Piuttosto, le sentenze indicate come espressive di un diverso indirizzo, che riconoscerebbe anche agli specializzandi destinatari della borsa di studio il diritto al risarcimento del danno per mancata o ritardata attuazione da parte dello Stato italiano di direttive comunitarie, in realtà interessano i medici frequentanti le scuole di specializzazione in epoca anteriore all’anno 1991, ai quali è stato riconosciuto il diritto risarcitorio per inadempimento dello Stato italiano alla tempestiva attuazione delle direttive comunitarie 75/362/CEE, 75/363/CEE e 82/76/CEE (come anche recentemente ribadito, con opportune precisazioni temporali, da: Cass. SU 31 luglio 2018, n. 20348; Cass. SU 27 novembre 2018, n. 30649), situazione che ha avuto termine con l’istituzione della borsa di studio.
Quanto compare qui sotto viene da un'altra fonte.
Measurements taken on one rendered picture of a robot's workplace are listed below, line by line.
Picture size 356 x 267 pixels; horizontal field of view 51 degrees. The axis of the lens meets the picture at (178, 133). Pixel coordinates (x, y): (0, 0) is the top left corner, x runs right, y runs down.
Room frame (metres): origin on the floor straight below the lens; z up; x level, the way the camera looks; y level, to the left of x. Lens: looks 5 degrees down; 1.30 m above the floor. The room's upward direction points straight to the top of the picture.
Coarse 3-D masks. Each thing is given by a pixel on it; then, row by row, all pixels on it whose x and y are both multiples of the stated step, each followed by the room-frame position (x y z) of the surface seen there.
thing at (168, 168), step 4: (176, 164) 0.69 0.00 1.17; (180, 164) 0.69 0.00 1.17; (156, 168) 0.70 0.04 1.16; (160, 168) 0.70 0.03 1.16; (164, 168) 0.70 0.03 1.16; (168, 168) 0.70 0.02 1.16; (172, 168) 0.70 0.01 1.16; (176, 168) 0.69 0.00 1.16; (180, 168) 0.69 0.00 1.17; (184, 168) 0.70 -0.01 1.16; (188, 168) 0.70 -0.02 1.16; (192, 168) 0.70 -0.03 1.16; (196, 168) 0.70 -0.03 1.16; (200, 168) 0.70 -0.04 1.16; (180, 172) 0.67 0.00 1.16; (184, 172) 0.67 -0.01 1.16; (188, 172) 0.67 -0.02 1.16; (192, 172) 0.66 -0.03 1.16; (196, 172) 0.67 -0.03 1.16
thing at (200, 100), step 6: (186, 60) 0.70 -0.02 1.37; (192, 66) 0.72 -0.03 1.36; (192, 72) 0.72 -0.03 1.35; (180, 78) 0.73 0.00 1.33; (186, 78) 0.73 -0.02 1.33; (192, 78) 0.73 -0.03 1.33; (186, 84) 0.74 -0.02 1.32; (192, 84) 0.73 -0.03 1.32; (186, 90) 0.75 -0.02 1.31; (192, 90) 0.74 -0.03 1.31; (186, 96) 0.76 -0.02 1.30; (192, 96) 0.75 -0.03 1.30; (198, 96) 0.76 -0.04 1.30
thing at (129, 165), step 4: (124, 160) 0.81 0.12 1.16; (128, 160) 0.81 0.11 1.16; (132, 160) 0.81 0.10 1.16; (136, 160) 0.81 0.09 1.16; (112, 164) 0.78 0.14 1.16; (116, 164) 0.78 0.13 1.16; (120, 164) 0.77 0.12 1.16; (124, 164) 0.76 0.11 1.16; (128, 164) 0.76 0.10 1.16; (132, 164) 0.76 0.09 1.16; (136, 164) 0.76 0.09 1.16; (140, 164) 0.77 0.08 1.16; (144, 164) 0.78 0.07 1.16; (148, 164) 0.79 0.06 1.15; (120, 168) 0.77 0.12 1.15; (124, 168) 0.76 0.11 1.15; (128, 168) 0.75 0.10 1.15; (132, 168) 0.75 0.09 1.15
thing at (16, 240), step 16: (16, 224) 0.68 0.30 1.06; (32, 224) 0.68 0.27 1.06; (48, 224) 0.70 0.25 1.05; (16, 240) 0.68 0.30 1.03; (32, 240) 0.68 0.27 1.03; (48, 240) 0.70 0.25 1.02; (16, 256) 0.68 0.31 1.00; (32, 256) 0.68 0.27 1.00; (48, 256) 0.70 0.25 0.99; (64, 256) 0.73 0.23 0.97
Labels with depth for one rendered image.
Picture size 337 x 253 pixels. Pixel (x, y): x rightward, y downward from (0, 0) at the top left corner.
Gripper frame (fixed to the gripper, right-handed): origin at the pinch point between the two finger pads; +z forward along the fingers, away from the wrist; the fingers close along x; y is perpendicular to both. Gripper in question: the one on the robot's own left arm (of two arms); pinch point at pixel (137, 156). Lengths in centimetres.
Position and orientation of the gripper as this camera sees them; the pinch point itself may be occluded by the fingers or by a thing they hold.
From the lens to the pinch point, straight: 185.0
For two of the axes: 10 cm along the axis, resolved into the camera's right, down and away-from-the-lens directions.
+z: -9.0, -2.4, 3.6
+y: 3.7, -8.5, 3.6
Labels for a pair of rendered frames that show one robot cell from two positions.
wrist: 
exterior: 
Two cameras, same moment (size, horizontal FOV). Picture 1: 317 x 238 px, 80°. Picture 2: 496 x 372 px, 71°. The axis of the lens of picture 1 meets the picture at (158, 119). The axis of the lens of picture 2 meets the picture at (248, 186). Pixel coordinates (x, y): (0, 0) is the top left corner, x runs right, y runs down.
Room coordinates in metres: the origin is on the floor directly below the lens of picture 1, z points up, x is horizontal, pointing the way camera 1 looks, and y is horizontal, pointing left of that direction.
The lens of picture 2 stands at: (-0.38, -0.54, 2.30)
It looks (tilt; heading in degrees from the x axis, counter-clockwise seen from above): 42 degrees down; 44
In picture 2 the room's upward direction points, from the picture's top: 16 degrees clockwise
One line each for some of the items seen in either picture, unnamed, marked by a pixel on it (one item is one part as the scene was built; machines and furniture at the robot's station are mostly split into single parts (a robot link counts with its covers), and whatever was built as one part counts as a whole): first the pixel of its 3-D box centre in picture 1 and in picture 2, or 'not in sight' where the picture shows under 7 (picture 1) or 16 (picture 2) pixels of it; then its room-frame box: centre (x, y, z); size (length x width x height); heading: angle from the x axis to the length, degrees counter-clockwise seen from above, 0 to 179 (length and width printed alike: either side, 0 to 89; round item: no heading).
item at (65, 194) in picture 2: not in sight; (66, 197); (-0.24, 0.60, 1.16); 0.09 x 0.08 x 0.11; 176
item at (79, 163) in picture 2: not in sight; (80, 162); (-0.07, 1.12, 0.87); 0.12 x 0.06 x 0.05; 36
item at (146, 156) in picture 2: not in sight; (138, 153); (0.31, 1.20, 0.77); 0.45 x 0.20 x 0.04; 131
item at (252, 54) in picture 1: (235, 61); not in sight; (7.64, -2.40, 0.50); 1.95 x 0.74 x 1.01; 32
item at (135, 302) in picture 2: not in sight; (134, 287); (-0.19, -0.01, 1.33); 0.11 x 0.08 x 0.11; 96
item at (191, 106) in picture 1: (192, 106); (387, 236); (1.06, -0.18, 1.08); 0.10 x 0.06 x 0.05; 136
A quest’ultima problematica – ormai superata – si riferiscono anche le richiamate sentenze di questa Corte, sez. Lav., del 22 aprile 2015, n. 8242 e n. 8243, il cui percorso argomentativo è esclusivamente fondato sulla sentenza di questa Corte a Sezioni Unite 17 aprile 2009, n. 9147, la quale in riferimento all’omessa o tardiva trasposizione da parte del legislatore italiano nel termine prescritto delle direttive comunitarie (nella specie: n. 75/362/CEE e n. 82/76/CEE), ha affermato il diritto degli interessati al risarcimento dei danni, ricondotto allo schema della responsabilità per inadempimento dell’obbligazione ex lege dello Stato, di natura indennitaria per attività non antigiuridica. L’istanza di rimessione esaminata deve pertanto essere disattesa.

Diritto

CONSIDERATO

CHE:

Preliminarmente deve darsi atto che il ricorso per cassazione, successivamente e tempestivamente proposto dalla Presidenza del Consiglio dei Ministri, dal Ministero dell’Istruzione, dell’Università e della Ricerca, dal Ministero della Salute e dal Ministero dell’Economia e delle Finanze, per il principio di unicità del processo di impugnazione, si converte in ricorso incidentale, ancorchè proposto con atto a sè stante (cfr. Cass. n. 25662 del 4.12.2014): in questi termini va, pertanto, considerato e valutato.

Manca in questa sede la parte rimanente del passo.